I am pretty sure this is what I want, DH slightly less so although very open to the idea. I am not attached to having another BC, and have always wanted to adopt, he is still not quite there as he would, in an ideal world, like another baby (although not desperate). I am 40 he is 46, though, so time running out for BC in any case.

Anyway, if you've read this far (thank you), the only sticking point I can see for me - and I am really giving this a lot of thought - is that I love my job/career, and can't see myself ever being able to give it up. It forms a very strong part of my identity and I don't think I could bear to go completely freelance or do less than three days a week. I work in a very female industry, where it is common for women to take a year for mat leave, so adoption leave wouldn't be a problem - it's more a case of what happens afterwards.

DH likes his job/career, but not attached in the way that I am. We have always done equal childcare (in fact he did more until recently and is an amazing dad with huge reserves of love and patience).

Anyway, would really like to get perspective from experienced adopters to whom career was important on how things have worked out for you. Apologies if I take a little while to come back, as am at work (obvs!).

Thanks so much in advance.

booksshoescats Tue 26-Mar-13 11:39:23

I'm a regular, btw, although not a famous one smile, and a long-time adoption-board lurker. I haven't really posted much for ages, though, and have namechanged to make me a bit less identifiable.

Happiestinwellybobs Tue 26-Mar-13 12:24:23

I completely understand where you're coming from. My job is a very important part of who I am and I love where I work. We were very fortunate to adopt a young child (DD was 10 months when she came home - a year ago tomorrow actually smile )

Our SW did stress quite a bit about me going back part time, and I had to keep reminding her that I couldn't insist work would let me but I knew my rights. As it turned out, when thoughts of work came, I really only wanted to do part time hours and it was accepted by my employer. DH is self employed so much of the childcare falls to me. For us, in our particular circumstances, going back to work has been relatively easy.
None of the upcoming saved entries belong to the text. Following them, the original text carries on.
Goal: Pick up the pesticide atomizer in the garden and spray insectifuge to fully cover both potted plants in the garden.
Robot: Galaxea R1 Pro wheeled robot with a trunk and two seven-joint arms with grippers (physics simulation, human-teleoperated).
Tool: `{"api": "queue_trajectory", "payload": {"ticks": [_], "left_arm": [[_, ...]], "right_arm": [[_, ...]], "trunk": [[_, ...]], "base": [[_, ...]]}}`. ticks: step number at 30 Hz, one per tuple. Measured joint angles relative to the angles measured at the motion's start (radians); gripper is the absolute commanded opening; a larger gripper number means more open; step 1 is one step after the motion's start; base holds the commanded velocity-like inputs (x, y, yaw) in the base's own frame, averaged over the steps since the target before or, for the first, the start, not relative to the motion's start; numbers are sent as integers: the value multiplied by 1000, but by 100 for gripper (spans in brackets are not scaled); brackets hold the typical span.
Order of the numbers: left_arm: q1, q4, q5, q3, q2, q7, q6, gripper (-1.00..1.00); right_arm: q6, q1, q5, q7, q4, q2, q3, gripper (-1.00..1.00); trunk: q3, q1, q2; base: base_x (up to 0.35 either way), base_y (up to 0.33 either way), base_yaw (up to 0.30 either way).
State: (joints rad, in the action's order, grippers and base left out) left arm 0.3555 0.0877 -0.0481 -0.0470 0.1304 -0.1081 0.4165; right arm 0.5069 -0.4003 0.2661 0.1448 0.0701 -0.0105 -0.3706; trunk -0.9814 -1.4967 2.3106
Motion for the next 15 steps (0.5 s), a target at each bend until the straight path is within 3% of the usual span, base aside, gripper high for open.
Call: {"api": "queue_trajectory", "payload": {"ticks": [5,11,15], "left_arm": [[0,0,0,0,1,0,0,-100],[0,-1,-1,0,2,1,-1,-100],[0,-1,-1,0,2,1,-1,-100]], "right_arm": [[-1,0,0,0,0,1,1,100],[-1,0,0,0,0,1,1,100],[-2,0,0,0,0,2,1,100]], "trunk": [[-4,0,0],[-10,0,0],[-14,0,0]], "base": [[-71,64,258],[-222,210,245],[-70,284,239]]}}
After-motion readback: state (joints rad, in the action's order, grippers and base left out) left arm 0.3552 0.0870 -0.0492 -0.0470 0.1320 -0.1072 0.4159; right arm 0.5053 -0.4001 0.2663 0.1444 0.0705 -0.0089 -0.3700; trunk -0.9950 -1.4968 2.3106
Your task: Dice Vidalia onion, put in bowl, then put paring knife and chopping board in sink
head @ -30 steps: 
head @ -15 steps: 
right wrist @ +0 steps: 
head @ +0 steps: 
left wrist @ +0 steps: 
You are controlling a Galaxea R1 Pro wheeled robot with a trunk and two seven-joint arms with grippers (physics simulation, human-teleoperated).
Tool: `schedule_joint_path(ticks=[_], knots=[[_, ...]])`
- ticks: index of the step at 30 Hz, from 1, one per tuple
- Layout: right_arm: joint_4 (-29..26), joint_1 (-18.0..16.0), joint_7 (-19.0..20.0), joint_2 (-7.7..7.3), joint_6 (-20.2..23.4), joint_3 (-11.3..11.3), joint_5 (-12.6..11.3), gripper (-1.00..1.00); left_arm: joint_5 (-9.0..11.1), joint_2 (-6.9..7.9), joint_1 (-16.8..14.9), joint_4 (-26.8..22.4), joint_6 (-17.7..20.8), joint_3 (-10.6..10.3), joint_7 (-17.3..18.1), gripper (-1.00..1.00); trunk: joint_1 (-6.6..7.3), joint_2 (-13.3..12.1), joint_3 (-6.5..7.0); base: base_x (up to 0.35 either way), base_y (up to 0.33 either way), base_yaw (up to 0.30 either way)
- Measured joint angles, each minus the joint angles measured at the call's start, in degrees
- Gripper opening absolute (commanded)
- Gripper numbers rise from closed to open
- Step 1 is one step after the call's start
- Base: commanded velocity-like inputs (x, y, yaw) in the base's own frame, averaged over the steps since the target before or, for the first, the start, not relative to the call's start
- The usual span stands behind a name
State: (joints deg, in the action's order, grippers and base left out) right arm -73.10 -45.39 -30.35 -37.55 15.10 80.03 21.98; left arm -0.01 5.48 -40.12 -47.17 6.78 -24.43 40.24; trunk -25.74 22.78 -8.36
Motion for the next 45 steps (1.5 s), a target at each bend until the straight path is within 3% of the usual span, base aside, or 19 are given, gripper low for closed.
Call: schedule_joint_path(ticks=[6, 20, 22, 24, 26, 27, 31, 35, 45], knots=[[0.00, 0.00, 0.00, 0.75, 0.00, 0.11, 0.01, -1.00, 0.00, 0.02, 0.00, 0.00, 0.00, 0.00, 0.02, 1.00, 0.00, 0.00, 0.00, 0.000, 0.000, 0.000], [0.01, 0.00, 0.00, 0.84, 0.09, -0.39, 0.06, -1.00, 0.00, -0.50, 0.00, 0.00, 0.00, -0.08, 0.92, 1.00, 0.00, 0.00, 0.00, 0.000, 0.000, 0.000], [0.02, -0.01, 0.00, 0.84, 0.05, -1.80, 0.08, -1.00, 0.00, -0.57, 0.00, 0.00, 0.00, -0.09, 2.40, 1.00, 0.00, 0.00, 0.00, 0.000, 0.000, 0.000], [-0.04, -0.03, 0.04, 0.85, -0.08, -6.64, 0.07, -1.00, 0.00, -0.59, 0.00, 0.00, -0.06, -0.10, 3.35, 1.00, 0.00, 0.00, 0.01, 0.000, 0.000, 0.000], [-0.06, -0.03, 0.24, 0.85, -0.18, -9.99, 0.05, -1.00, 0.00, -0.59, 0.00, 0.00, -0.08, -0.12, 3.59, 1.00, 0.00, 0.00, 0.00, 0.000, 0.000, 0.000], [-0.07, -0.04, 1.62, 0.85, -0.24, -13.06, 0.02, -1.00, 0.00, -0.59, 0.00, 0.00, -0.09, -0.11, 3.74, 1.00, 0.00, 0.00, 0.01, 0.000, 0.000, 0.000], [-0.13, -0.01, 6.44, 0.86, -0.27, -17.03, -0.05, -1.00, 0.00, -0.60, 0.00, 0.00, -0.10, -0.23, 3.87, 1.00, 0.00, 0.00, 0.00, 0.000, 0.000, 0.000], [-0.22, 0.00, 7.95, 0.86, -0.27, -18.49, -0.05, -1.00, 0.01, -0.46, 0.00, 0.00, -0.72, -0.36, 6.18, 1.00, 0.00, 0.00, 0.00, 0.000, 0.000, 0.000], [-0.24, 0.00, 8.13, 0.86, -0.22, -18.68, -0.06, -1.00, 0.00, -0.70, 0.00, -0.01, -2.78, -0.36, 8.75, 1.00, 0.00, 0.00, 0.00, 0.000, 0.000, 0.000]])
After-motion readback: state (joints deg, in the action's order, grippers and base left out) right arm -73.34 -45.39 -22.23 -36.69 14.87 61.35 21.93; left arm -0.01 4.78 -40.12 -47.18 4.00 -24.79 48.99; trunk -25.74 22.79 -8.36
DD, after a wobbly couple of weeks, has settled in beautifully at nursery.

However DD was so young and had been in a (magnificent) foster family since birth. As such, and at this stage in her life, we don't appear to have any issues (beyond the usual ones associated with having a nearly two-year old who knows her own mind!!!!). I am not naive to think that may change over her lifetime, but for now, me working works for our family.

I do know of other families, where a parent (mums in both cases) had planned to return but were not able to due to the issues they have to deal with. One adopted a slightly older child, and one adopted young siblings.

I think you are absolutely right when you say that it really depends on the child. We were specific about what we could and could not deal with. I have to say that that was the most difficult part of our home study. We felt enormous guilt, but we said that we said that we wanted a child who was as young as possible, without any major health/learning issues. Who's to say what the future may bring though?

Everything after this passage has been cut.